このような任命行為は、日本学術会議の会員に係る内閣総理大臣の任命権の行使が形式的なものであって、同会議が推薦した候補者をそのまま任命するものであると解され、かつ、そのように運用されてきた日本学術会議法第 7 条第 2項(「会員は、第 17 条の規定による推薦に基づいて、内閣総理大臣が任命する。」)に違反しています。
日本学術会議は、日本学術会議法第 3 条において政府からの独立性が保障されています。それは、科学が戦争のために動員された過去の反省を踏まえて、同法前文に示されるように「科学が文化国家の基礎であるという確信」の下、同会議が、同法第 2 条に定める「科学者の内外に対する代表機関」として「行政、産業及び国民生活に科学を反映浸透させる」役割を果たすことができるようにするためです。内閣総理大臣が同会議の推薦候補者をそのまま任命しないことは、同法第 3 条が保障する同会議の独立性を侵害するだけでなく、その独立性と表裏一体の関係にある、同法第 17 条(日本学術会議における会員候補者の選考)、同法第 25 条(会員の辞職に係る日本学術会議の同意)及び同法第 26 条(会員の退職に係る日本学術会議の申出)が前提とする同会議の自律性をも損なうものです。このような所為は、大学の自治その他学術機関の独立性・自律性を制度的に保障することを含む日本国憲法第23 条が保障する学問の自由すらも侵害するおそれがあるものといえます。
日本学術会議は、本年 10 月 2 日に開催された第 181 回総会において、菅義偉内閣総理大臣に対し、第 25 期新規会員任命に関して次の2点を要望することを決議しています。

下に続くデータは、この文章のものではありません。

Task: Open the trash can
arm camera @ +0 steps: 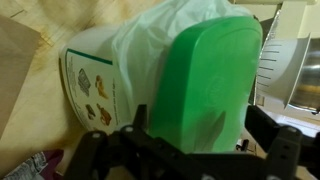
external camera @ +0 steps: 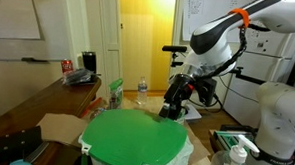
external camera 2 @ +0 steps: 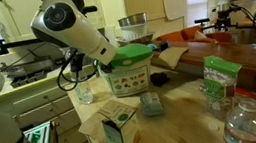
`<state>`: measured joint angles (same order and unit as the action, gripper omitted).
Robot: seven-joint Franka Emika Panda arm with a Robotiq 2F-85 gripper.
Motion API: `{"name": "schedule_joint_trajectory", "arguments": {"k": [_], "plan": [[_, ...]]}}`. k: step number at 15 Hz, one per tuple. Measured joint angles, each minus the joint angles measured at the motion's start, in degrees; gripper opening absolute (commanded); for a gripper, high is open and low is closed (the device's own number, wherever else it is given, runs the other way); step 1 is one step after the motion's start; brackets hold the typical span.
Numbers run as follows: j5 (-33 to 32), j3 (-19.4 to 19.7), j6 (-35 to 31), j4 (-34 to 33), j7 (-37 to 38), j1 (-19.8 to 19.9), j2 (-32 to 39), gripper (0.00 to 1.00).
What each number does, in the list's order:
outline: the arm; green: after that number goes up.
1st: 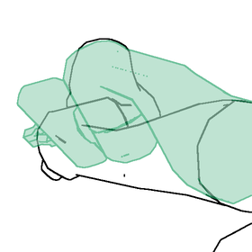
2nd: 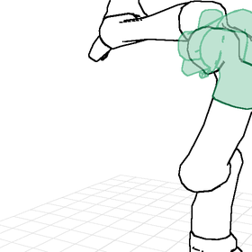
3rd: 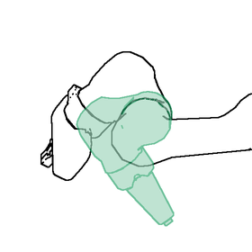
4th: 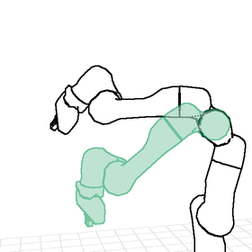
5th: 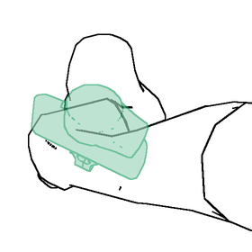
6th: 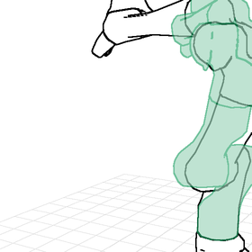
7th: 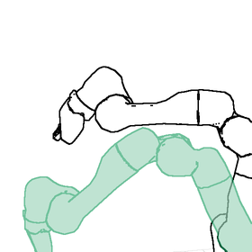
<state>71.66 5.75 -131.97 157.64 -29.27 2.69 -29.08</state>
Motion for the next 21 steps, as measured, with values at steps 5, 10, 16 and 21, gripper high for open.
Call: {"name": "schedule_joint_trajectory", "arguments": {"k": [5,10,16,21], "plan": [[-1.11,-0.31,0.00,-0.22,0.50,0.28,-0.18,1.00],[-1.63,-0.32,0.00,-0.29,0.77,0.38,-0.95,1.00],[-2.69,-0.39,0.00,-0.40,1.40,1.05,-2.69,1.00],[-4.05,-0.69,0.00,-0.61,3.39,1.71,-5.43,1.00]]}}
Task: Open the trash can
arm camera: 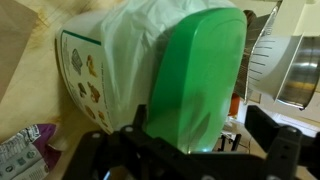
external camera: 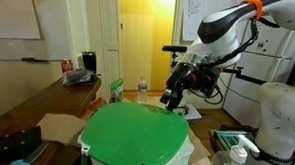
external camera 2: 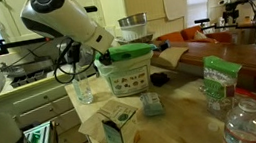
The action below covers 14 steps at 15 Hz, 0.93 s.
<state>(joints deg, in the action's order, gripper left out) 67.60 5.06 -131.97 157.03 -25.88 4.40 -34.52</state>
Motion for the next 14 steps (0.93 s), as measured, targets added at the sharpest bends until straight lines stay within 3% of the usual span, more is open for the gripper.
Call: {"name": "schedule_joint_trajectory", "arguments": {"k": [7,14], "plan": [[-4.06,-2.49,-0.03,-2.69,3.89,0.14,-3.37,1.00],[-14.98,-3.57,-0.03,-1.94,16.04,0.84,-1.96,1.00]]}}
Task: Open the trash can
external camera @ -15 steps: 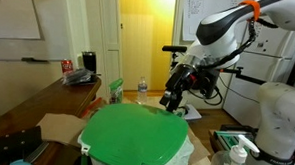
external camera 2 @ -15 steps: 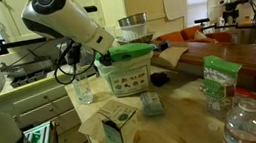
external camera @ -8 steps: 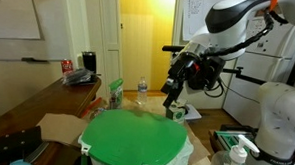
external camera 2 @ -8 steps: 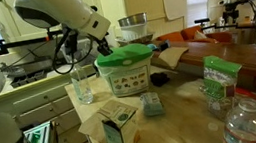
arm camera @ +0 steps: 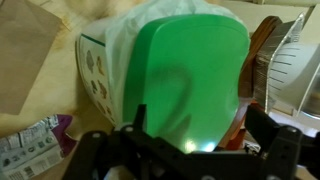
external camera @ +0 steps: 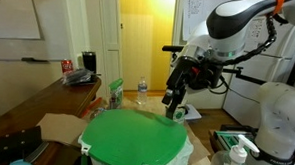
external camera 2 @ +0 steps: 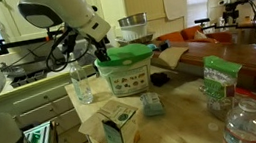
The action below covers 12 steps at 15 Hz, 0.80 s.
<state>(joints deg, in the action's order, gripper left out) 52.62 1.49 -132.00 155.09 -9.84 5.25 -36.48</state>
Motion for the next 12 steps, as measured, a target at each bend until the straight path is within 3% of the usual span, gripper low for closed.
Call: {"name": "schedule_joint_trajectory", "arguments": {"k": [8,12], "plan": [[-0.03,3.81,0.01,2.40,0.99,-0.12,0.59,1.00],[3.11,5.65,0.01,2.40,-0.69,-0.66,1.05,1.00]]}}
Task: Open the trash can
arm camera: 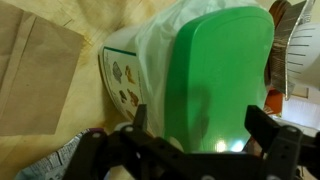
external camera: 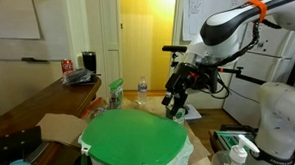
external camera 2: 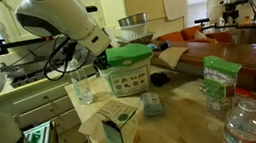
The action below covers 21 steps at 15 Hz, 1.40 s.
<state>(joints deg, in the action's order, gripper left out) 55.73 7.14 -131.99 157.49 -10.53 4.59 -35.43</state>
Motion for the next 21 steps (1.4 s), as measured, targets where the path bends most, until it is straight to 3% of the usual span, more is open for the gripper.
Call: {"name": "schedule_joint_trajectory", "arguments": {"k": [21], "plan": [[17.30,-0.56,0.69,0.03,-8.65,-1.67,6.06,1.00]]}}
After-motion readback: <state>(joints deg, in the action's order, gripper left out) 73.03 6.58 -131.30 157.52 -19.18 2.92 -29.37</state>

1.2020 年 9 月 30 日付で山極壽一前会長がお願いしたとおり、推薦した会員候補者が任命されない理由を説明いただきたい。
2.2020 年 8 月 31 日付で推薦した会員候補者のうち、任命されていない方について、速やかに任命していただきたい。
龍谷大学法学部教授会は、このたびの菅義偉内閣総理大臣の任命行為は日本学術会議法の関係条文に違反する違法な行為であって、日本国憲法第 23 条が保障する学問の自由をも侵害するおそれあるものと思料し、日本国憲法の理念を基礎に自立的な市民を育成するという本学部の責務に照らして、上記の決議を支持することを表明します。